Investigating Zero-Shot Generalizability on Mandarin-English Code-Switched ASR and Speech-to-text Translation of Recent Foundation Models with Self-Supervision and Weak Supervision
Chih-Kai Yang, Kuan-Po Huang, Ke-Han Lu, Chun-Yi Kuan, Chi-Yuan Hsiao, Hung-yi Lee
TL;DR
The paper addresses zero-shot generalizability of large multilingual foundation models to Mandarin-English code-switching in ASR and ST. It evaluates self-supervised (MMS, SeamlessM4T, SeamlessM4T v2) and weakly supervised (Whisper-large-v3) models, along with variants such as concat-prompt, SICL, and Clairaudience, across three CS corpora using MER and BLEU. Findings show self-supervised models can approach the performance of weakly supervised Whisper, with data scale and model design playing crucial roles, but intra-sentential CS remains challenging; Whisper variants and in-context techniques provide notable gains, highlighting directions for adapting such strategies to self-supervised models.

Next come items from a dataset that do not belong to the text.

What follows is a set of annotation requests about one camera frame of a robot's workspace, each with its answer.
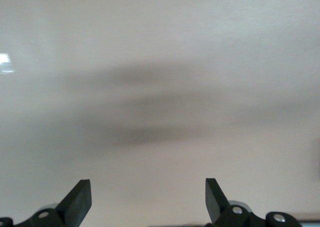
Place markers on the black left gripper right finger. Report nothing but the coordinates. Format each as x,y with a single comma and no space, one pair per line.
217,207

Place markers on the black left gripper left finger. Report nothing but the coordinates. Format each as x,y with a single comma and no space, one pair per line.
77,207

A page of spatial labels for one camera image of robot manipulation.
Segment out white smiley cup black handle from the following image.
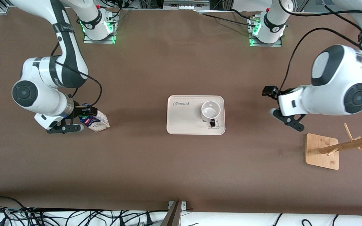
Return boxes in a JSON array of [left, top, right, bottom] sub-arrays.
[[201, 100, 222, 127]]

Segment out blue milk carton green cap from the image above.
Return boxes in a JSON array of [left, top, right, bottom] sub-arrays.
[[79, 103, 110, 133]]

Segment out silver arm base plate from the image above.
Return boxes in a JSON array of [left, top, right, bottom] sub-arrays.
[[83, 33, 116, 44], [249, 37, 283, 47]]

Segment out wooden cup rack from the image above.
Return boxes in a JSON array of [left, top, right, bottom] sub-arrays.
[[305, 123, 362, 170]]

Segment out grey power strip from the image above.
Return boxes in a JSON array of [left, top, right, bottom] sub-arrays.
[[163, 0, 210, 10]]

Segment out silver table bracket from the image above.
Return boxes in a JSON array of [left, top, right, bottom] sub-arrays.
[[168, 201, 188, 210]]

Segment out dark metal post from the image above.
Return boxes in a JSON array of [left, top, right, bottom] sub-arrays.
[[161, 201, 182, 226]]

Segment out white rectangular Rabbit tray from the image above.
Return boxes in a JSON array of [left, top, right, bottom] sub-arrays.
[[167, 95, 226, 135]]

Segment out black adapter cable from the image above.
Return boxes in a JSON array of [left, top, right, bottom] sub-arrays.
[[271, 213, 284, 226]]

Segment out black looped cable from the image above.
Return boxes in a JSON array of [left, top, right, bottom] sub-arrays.
[[301, 214, 339, 226]]

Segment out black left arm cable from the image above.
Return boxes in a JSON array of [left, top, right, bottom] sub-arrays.
[[278, 0, 362, 24]]

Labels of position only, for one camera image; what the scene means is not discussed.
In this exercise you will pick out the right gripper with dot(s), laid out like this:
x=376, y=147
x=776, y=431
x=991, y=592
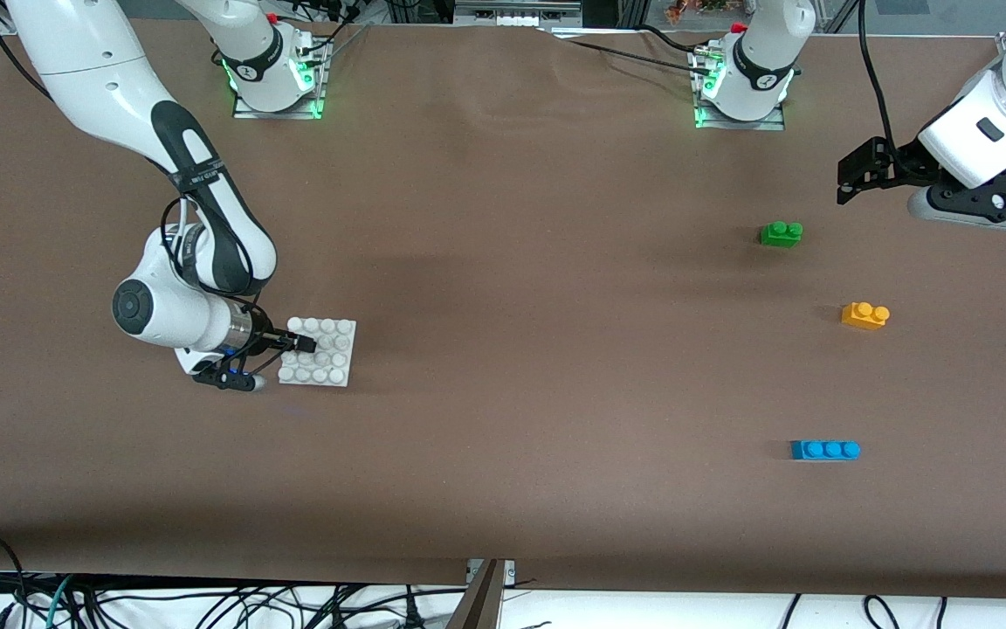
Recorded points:
x=268, y=336

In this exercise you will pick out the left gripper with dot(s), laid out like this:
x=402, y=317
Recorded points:
x=899, y=163

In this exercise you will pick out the white studded base plate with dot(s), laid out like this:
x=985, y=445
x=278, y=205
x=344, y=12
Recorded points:
x=333, y=371

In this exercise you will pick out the yellow two-stud block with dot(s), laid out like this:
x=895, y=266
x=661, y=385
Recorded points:
x=861, y=317

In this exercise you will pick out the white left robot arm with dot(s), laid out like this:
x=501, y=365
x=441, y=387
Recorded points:
x=765, y=52

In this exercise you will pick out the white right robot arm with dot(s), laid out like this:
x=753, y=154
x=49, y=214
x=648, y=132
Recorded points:
x=93, y=52

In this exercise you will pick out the green two-stud block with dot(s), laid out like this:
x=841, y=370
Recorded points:
x=781, y=236

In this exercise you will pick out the blue three-stud block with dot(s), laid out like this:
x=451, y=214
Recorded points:
x=826, y=451

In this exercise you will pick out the brown table cover sheet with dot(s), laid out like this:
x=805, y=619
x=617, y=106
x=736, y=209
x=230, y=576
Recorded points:
x=381, y=437

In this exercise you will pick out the orange red object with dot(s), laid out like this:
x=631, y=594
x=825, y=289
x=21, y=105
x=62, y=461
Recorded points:
x=695, y=9

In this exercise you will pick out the black camera mounting bracket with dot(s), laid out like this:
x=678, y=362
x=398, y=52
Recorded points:
x=970, y=201
x=223, y=378

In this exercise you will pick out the small metal edge bracket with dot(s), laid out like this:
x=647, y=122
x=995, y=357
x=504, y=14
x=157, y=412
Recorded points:
x=510, y=572

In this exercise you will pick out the dark wedge post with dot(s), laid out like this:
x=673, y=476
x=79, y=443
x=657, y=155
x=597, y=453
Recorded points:
x=478, y=607

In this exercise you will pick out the grey aluminium frame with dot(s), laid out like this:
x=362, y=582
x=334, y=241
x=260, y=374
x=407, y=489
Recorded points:
x=512, y=16

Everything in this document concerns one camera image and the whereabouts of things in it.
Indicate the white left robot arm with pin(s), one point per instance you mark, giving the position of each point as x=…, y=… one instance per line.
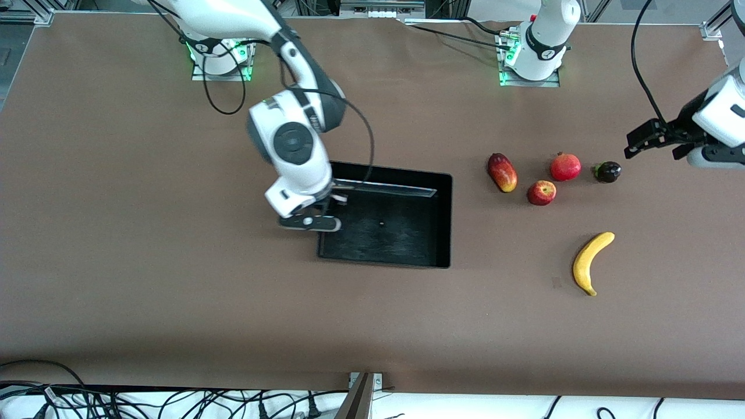
x=547, y=35

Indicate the aluminium frame strut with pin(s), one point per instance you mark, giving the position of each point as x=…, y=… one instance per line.
x=596, y=11

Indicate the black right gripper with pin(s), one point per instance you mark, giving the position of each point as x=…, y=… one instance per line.
x=327, y=203

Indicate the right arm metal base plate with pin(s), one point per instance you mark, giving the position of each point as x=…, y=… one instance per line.
x=201, y=75

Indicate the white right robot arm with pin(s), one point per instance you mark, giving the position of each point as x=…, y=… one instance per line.
x=291, y=169

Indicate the black rectangular plastic box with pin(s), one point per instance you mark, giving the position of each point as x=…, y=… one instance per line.
x=396, y=233

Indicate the aluminium corner bracket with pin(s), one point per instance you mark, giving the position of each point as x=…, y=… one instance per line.
x=711, y=30

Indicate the red yellow mango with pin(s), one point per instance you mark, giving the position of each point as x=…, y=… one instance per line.
x=503, y=174

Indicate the red yellow apple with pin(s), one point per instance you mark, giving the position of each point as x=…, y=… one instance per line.
x=542, y=193

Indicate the small metal edge bracket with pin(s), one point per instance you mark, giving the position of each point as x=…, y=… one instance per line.
x=377, y=381

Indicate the silver metal rail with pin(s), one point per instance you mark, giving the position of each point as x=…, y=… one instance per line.
x=378, y=4

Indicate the white power strip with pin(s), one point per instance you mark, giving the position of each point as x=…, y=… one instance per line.
x=384, y=13

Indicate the yellow banana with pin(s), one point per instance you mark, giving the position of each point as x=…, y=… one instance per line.
x=582, y=262

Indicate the dark purple mangosteen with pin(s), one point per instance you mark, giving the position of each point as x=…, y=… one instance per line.
x=609, y=172

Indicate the red pomegranate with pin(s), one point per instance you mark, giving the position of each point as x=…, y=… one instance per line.
x=565, y=167

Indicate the grey metal post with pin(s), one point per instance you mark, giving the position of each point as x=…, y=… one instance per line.
x=356, y=401

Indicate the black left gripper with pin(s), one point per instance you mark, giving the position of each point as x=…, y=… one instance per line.
x=684, y=123

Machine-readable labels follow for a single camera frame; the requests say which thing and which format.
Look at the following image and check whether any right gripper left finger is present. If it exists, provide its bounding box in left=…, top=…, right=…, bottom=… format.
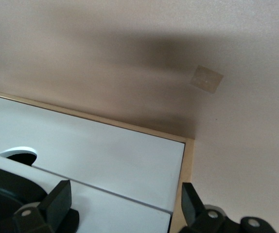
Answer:
left=0, top=180, right=72, bottom=233

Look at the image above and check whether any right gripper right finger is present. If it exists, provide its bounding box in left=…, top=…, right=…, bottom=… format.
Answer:
left=177, top=182, right=276, bottom=233

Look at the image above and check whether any white drawer with black handle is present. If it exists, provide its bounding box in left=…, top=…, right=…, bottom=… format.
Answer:
left=0, top=150, right=173, bottom=233

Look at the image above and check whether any light wooden drawer cabinet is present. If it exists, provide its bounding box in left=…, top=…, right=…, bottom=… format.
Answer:
left=0, top=90, right=195, bottom=233

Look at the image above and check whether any plain white drawer front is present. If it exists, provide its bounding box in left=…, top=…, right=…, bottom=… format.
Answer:
left=0, top=94, right=187, bottom=212

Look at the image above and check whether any small brown tape patch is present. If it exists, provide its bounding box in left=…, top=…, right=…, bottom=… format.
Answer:
left=188, top=65, right=225, bottom=95

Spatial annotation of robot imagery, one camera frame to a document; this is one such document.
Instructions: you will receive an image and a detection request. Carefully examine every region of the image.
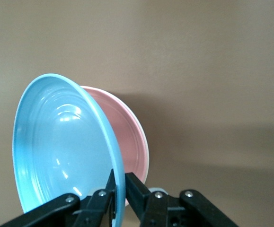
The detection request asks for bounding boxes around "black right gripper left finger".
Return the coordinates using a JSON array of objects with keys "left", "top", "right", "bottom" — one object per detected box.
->
[{"left": 73, "top": 168, "right": 118, "bottom": 227}]

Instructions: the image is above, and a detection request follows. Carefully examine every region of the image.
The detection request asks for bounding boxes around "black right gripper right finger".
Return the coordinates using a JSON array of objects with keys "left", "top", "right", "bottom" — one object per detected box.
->
[{"left": 124, "top": 172, "right": 187, "bottom": 227}]

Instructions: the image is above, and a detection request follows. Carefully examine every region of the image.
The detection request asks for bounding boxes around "wide blue bowl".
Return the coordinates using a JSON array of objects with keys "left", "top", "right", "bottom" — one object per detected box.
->
[{"left": 13, "top": 73, "right": 126, "bottom": 227}]

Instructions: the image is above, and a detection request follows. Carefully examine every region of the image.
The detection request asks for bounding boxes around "wide pink bowl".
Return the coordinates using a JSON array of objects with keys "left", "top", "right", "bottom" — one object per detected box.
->
[{"left": 80, "top": 85, "right": 149, "bottom": 206}]

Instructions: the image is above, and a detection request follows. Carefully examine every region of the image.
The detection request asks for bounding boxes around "brown table cloth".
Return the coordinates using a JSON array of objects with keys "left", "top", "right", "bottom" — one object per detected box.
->
[{"left": 0, "top": 0, "right": 274, "bottom": 227}]

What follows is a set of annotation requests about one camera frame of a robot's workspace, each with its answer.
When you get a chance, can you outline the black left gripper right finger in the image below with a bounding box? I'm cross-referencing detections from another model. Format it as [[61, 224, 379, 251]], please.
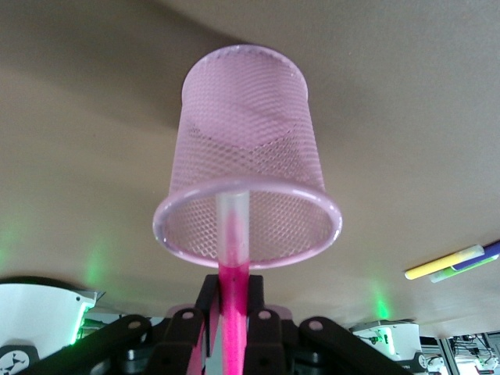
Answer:
[[245, 274, 405, 375]]

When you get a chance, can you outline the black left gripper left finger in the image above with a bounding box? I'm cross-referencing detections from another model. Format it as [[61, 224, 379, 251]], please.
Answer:
[[27, 274, 223, 375]]

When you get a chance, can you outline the pink marker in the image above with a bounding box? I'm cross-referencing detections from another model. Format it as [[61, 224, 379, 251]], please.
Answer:
[[215, 191, 251, 375]]

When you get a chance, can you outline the yellow marker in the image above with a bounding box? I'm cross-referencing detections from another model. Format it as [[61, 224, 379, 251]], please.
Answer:
[[404, 244, 485, 280]]

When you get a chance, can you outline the green marker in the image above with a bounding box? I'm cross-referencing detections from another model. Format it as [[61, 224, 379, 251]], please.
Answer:
[[429, 265, 476, 284]]

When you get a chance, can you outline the pink mesh cup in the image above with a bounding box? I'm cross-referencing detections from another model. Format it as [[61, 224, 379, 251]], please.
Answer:
[[152, 44, 345, 272]]

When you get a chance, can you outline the purple marker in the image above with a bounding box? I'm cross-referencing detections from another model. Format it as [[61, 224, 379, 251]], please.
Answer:
[[451, 240, 500, 271]]

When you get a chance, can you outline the brown table cover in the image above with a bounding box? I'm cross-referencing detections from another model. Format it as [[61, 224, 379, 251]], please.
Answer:
[[0, 0, 500, 341]]

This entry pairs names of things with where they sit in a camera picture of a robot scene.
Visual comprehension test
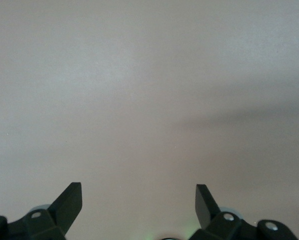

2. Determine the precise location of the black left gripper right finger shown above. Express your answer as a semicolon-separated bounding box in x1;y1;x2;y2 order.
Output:
190;184;258;240

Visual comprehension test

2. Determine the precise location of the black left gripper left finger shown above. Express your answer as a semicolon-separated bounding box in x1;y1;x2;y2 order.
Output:
23;182;84;240

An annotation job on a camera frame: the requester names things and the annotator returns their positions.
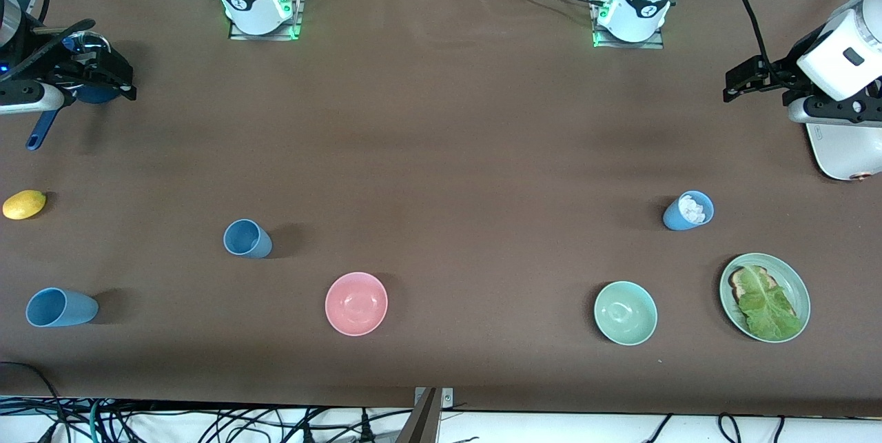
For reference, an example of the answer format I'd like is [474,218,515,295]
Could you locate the pale green plate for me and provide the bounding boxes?
[719,253,811,344]

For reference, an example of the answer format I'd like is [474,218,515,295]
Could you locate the small metal table bracket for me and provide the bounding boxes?
[413,387,454,408]

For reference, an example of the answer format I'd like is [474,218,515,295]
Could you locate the toast slice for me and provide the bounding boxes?
[729,266,797,320]

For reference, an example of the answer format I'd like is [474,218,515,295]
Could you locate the yellow lemon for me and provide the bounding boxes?
[2,189,47,220]

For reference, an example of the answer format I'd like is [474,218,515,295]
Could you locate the pink bowl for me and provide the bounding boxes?
[325,272,389,337]

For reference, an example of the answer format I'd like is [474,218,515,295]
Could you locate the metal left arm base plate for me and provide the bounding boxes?
[593,0,664,50]

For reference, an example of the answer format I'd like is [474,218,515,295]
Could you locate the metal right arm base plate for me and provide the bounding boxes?
[229,0,302,41]

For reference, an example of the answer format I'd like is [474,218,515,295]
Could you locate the dark blue saucepan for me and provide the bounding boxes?
[26,30,132,151]

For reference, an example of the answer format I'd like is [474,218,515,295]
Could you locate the pale green bowl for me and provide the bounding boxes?
[594,281,658,347]

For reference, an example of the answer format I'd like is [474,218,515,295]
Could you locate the grey stand pole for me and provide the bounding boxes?
[395,388,442,443]

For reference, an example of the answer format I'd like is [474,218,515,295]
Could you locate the white toaster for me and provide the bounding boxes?
[806,123,882,182]

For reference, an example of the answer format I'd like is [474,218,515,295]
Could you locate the glass saucepan lid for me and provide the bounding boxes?
[62,30,111,65]

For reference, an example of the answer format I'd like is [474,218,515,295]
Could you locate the green lettuce leaf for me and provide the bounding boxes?
[737,265,803,342]

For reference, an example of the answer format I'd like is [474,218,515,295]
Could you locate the blue cup holding paper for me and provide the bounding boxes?
[663,191,715,231]

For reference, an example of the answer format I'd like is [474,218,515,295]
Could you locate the white paper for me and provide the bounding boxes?
[679,195,707,225]

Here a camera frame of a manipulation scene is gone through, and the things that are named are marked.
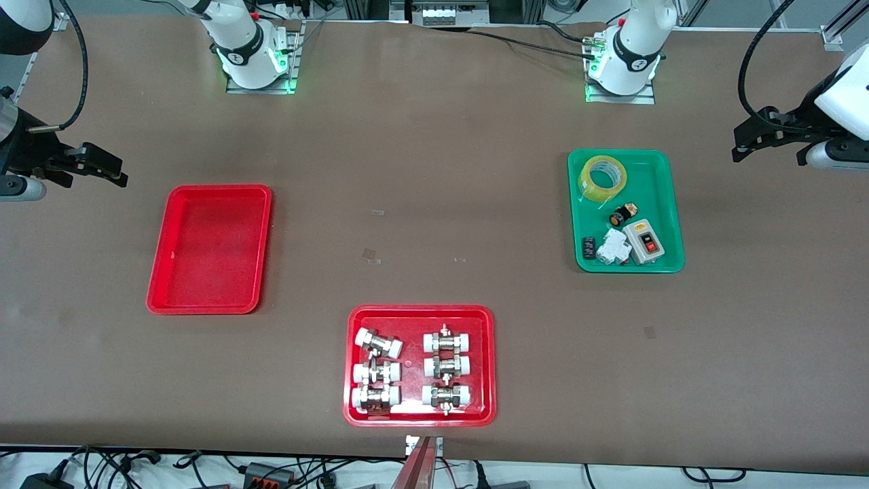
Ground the green plastic tray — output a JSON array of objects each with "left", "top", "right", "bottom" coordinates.
[{"left": 568, "top": 149, "right": 685, "bottom": 274}]

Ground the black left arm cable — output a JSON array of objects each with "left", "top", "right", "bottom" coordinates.
[{"left": 739, "top": 0, "right": 815, "bottom": 134}]

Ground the black power adapter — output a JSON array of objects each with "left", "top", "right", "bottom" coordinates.
[{"left": 20, "top": 472, "right": 75, "bottom": 489}]

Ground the red tray holding fittings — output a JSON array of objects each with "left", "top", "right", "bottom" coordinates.
[{"left": 343, "top": 304, "right": 497, "bottom": 427}]

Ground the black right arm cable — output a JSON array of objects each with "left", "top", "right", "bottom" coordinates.
[{"left": 41, "top": 0, "right": 90, "bottom": 134}]

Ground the black cable on table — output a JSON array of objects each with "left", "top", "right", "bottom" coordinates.
[{"left": 468, "top": 20, "right": 605, "bottom": 59}]

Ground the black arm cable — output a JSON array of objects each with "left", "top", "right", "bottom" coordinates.
[
  {"left": 41, "top": 0, "right": 90, "bottom": 134},
  {"left": 739, "top": 0, "right": 815, "bottom": 134}
]

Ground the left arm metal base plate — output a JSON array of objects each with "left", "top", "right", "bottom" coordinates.
[{"left": 585, "top": 34, "right": 657, "bottom": 105}]

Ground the red metal bar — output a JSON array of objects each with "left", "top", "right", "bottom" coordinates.
[{"left": 390, "top": 437, "right": 439, "bottom": 489}]

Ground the white power strip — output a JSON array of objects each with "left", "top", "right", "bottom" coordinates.
[{"left": 421, "top": 0, "right": 491, "bottom": 26}]

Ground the white capped metal pipe fitting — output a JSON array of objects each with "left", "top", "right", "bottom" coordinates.
[
  {"left": 424, "top": 355, "right": 472, "bottom": 380},
  {"left": 422, "top": 382, "right": 473, "bottom": 416},
  {"left": 355, "top": 327, "right": 403, "bottom": 359},
  {"left": 351, "top": 384, "right": 401, "bottom": 414},
  {"left": 352, "top": 360, "right": 401, "bottom": 386},
  {"left": 423, "top": 324, "right": 473, "bottom": 354}
]

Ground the white circuit breaker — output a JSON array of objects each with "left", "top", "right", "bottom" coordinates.
[{"left": 596, "top": 228, "right": 633, "bottom": 266}]

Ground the black orange power strip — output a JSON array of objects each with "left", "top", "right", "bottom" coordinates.
[{"left": 244, "top": 462, "right": 294, "bottom": 487}]

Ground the grey switch box red button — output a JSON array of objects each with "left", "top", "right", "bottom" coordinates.
[{"left": 623, "top": 219, "right": 667, "bottom": 264}]

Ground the yellow packing tape roll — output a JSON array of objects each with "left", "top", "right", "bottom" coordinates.
[{"left": 578, "top": 155, "right": 628, "bottom": 204}]

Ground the empty red plastic tray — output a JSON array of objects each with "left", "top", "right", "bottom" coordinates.
[{"left": 146, "top": 185, "right": 274, "bottom": 315}]

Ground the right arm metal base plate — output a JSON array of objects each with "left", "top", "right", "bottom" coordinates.
[{"left": 226, "top": 20, "right": 303, "bottom": 94}]

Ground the aluminium profile rail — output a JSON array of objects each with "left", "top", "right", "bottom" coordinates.
[{"left": 820, "top": 0, "right": 869, "bottom": 52}]

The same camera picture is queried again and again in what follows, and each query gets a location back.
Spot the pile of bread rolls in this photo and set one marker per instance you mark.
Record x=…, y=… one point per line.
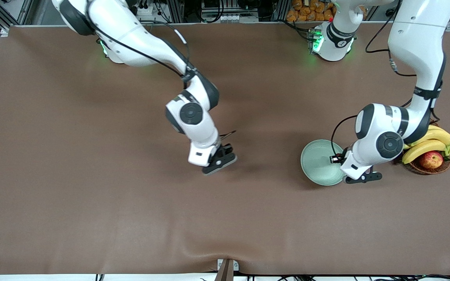
x=307, y=13

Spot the yellow banana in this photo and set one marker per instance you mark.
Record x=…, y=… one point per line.
x=440, y=136
x=436, y=127
x=424, y=149

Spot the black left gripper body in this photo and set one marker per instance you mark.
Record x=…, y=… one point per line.
x=340, y=157

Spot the brown table mat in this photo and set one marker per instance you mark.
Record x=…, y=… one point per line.
x=92, y=136

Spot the metal table clamp bracket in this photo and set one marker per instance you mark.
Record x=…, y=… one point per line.
x=227, y=269

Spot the pale green round plate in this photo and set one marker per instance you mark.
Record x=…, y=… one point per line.
x=318, y=162

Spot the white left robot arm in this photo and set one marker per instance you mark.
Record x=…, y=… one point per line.
x=416, y=39

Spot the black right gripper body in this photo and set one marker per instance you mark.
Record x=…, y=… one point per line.
x=225, y=150

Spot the white power strip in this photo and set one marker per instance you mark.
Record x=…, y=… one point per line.
x=147, y=11

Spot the brown wicker basket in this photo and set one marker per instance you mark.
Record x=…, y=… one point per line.
x=428, y=171

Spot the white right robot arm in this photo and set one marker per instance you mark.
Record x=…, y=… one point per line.
x=131, y=35

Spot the metal corner bracket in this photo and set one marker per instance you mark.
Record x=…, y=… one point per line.
x=4, y=31

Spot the red apple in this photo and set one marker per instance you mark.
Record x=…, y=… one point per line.
x=431, y=160

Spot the aluminium frame post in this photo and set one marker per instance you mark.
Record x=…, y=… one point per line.
x=175, y=9
x=280, y=9

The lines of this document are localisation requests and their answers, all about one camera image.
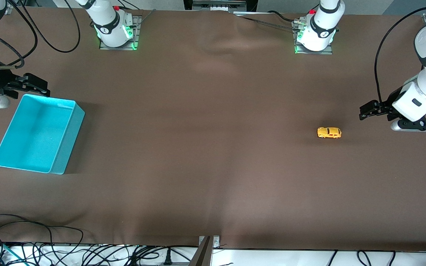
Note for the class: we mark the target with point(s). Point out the metal bracket with screws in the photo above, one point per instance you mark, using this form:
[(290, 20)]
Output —
[(206, 253)]

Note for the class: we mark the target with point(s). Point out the black device with white strip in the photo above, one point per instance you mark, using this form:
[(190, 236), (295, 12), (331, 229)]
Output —
[(220, 4)]

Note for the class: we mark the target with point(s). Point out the brown table cloth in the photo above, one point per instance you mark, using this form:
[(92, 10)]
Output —
[(213, 147)]

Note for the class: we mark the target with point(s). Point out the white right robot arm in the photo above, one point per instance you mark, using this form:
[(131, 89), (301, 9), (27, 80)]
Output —
[(109, 26)]

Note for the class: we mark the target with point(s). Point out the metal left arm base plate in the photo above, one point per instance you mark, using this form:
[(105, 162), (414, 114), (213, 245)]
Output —
[(327, 51)]

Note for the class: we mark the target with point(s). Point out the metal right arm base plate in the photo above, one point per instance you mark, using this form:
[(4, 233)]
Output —
[(136, 33)]

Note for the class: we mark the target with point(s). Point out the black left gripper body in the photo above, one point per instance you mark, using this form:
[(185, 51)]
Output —
[(387, 104)]

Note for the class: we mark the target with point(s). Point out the yellow beetle toy car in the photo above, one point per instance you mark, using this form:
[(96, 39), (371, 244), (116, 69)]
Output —
[(328, 132)]

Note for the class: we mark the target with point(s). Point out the turquoise plastic bin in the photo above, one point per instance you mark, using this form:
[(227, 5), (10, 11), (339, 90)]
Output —
[(35, 136)]

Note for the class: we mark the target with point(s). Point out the black power plug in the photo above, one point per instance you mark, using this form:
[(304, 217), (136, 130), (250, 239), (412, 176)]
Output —
[(167, 258)]

The results underscore the potential of zero-shot CS ASR/ST with scalable pretraining and guided prompting, informing future research on improving code-switching handling without extensive labeled data.
Abstract
This work evaluated several cutting-edge large-scale foundation models based on self-supervision or weak supervision, including SeamlessM4T, SeamlessM4T v2, and Whisper-large-v3, on three code-switched corpora. We found that self-supervised models can achieve performances close to the supervised model, indicating the effectiveness of multilingual self-supervised pre-training. We also observed that these models still have room for improvement as they kept making similar mistakes and had unsatisfactory performances on modeling intra-sentential code-switching. In addition, the validity of several variants of Whisper was explored, and we concluded that they remained effective in a code-switching scenario, and similar techniques for self-supervised models are worth studying to boost the performance of code-switched tasks.